Wireshark may be free, but it's a powerful and useful beast. Knowing how to use your tools, and set them up to be the most efficient and productive is important. So, here are a few of my favorite Wireshark customizations that help me do my job. This is the first of two posts.


🦈  SharkTIP #1 - Custom Profiles

The first thing you should do after installing Wireshark is to create custom profiles to have Wireshark ready to go for the task at hand. For me, that means wireless frame capture & analysis. I like to have certain columns, and colors all set so I can quickly spot things that I’m looking for. In future SharkTips I cover some of the other Wireshark customizations I use in my custom profiles.

Creating profiles is easy. First, click on “Edit” menu and then select “Configuration Profiles”. You’ll see this window popup:

Wireshark Configuration Profiles Panel

Next,  click on the “+” to add and name a new profile. Then click “OK” to close and save the new profile.

That’s it! Now, you’ll just have to take the time to customize your view to your likes and needs. You can arrange the panel layout, the columns that you prefer to see, the colors of the packet/frames. Any changes you make to the active profile are automatically saved.

To switch profiles just click on “Profiles” at the bottom, right-hand corner of Wireshark. You’ll see a list of all the available profiles.
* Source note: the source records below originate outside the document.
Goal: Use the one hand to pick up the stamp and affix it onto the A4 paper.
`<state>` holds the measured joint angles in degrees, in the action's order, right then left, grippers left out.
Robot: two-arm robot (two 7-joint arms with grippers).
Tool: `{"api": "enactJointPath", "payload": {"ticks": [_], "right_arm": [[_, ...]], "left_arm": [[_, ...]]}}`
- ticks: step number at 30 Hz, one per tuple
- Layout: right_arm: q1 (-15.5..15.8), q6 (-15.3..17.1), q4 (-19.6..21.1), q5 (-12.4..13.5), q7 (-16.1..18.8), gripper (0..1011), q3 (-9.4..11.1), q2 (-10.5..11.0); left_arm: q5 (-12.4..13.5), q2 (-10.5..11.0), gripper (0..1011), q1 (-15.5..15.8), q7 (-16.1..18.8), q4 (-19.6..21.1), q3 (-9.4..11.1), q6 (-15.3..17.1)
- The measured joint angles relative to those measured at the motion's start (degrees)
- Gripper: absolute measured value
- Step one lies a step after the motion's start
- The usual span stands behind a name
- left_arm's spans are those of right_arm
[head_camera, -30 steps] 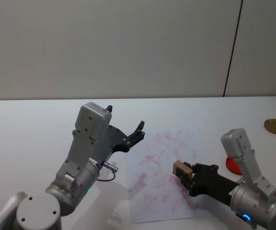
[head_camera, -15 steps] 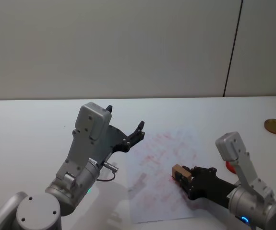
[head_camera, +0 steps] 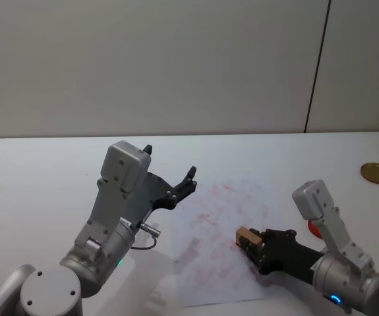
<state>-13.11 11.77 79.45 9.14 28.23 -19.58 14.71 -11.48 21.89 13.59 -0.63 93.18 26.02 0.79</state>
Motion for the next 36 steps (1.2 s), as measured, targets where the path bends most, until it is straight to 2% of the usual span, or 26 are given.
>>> {"api": "enactJointPath", "payload": {"ticks": [27,36], "right_arm": [[-0.01,1.87,0.14,1.47,-0.18,220,0.14,0.49],[0.18,0.51,1.57,3.01,-1.1,220,0.6,0.81]], "left_arm": [[0.0,0.0,993,0.0,0.0,0.0,0.0,0.0],[0.0,0.0,993,0.0,0.0,0.0,0.0,0.0]]}}
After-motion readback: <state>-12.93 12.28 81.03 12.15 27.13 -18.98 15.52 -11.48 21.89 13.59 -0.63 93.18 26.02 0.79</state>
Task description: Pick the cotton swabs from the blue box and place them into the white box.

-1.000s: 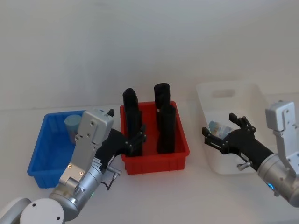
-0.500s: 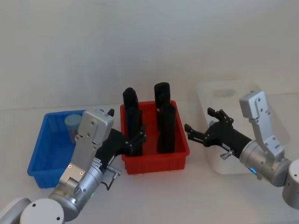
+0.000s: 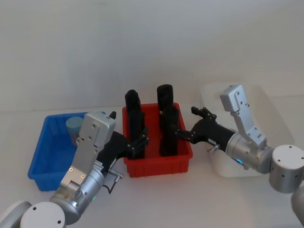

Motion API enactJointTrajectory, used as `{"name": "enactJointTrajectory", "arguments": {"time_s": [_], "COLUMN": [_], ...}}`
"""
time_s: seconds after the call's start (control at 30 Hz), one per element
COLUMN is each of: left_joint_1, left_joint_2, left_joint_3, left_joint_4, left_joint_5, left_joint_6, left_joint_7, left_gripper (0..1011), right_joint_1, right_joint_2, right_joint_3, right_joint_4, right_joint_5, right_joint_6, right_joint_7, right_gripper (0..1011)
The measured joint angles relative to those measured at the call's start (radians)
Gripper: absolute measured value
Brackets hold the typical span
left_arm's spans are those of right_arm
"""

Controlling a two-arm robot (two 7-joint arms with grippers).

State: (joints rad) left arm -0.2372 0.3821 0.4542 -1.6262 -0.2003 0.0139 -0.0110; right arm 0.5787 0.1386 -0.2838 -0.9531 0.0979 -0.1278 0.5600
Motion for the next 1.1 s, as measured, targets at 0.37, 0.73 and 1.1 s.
{"name": "enactJointTrajectory", "arguments": {"time_s": [0.37,0.73,1.1], "left_joint_1": [0.000,0.000,0.000], "left_joint_2": [0.000,0.000,0.000], "left_joint_3": [0.000,0.000,0.000], "left_joint_4": [0.000,0.000,0.000], "left_joint_5": [0.000,0.000,0.000], "left_joint_6": [0.000,0.000,0.000], "left_joint_7": [0.000,0.000,0.000], "left_gripper": [1004,1004,1004], "right_joint_1": [0.125,0.222,0.315], "right_joint_2": [-0.048,-0.084,-0.121], "right_joint_3": [-0.018,-0.023,-0.032], "right_joint_4": [0.203,0.383,0.566], "right_joint_5": [-0.020,-0.016,-0.001], "right_joint_6": [-0.055,-0.105,-0.171], "right_joint_7": [0.039,0.080,0.130], "right_gripper": [1001,1001,788]}}
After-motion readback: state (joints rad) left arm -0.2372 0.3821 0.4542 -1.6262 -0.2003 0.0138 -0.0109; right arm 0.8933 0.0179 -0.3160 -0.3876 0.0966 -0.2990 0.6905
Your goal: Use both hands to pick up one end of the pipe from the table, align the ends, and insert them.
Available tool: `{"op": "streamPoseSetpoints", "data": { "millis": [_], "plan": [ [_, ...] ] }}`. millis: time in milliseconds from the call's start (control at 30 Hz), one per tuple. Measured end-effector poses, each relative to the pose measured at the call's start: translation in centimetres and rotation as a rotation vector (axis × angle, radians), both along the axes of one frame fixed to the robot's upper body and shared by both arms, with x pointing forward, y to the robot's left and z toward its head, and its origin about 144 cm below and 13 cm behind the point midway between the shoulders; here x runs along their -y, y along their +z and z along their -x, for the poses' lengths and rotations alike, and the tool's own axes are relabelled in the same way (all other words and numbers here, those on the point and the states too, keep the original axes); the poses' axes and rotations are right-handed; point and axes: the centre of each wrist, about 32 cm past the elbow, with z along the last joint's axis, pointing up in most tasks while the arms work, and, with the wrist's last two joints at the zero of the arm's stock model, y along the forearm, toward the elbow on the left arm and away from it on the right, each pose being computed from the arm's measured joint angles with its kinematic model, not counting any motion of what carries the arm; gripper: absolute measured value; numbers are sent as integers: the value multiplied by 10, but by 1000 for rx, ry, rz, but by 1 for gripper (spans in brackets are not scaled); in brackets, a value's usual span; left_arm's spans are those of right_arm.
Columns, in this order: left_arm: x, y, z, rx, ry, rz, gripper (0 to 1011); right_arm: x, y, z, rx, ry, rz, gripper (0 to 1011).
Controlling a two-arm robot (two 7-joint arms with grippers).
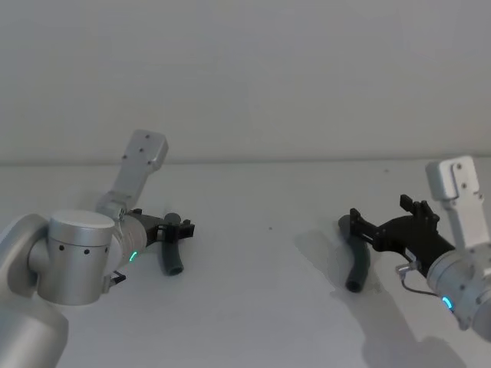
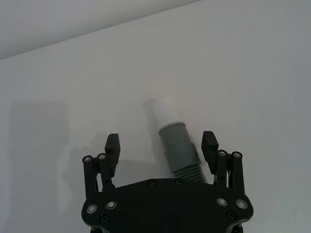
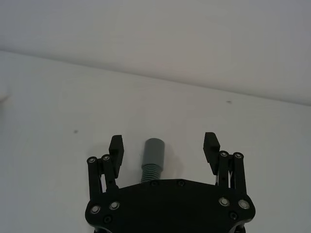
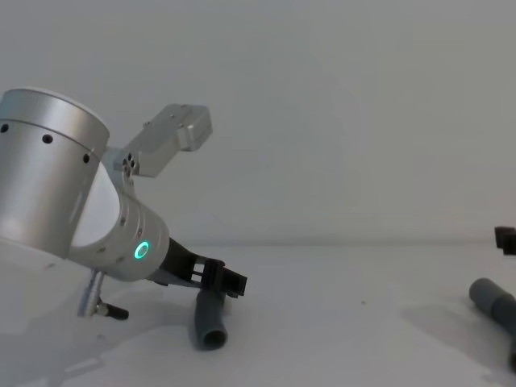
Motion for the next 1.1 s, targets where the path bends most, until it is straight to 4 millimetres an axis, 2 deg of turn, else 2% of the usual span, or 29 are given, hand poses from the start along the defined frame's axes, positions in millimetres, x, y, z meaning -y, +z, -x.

Just click on the one you want and your done.

Profile Selector

You can even save you profiles for use on other machines, or to share. A quick Google search should allow to find customer profiles that other users have created that may suit your needs.

To share a profile, or add someone else's profile, go to the help about for Wireshark and click on the “Folders” tab. You’ll see links to various folders. Click on the link for the “Personal configuration”. When the window pops up go into the "Profiles" folder. There you will see folders for each of your profiles. Just copy and share the profile(s) you want share.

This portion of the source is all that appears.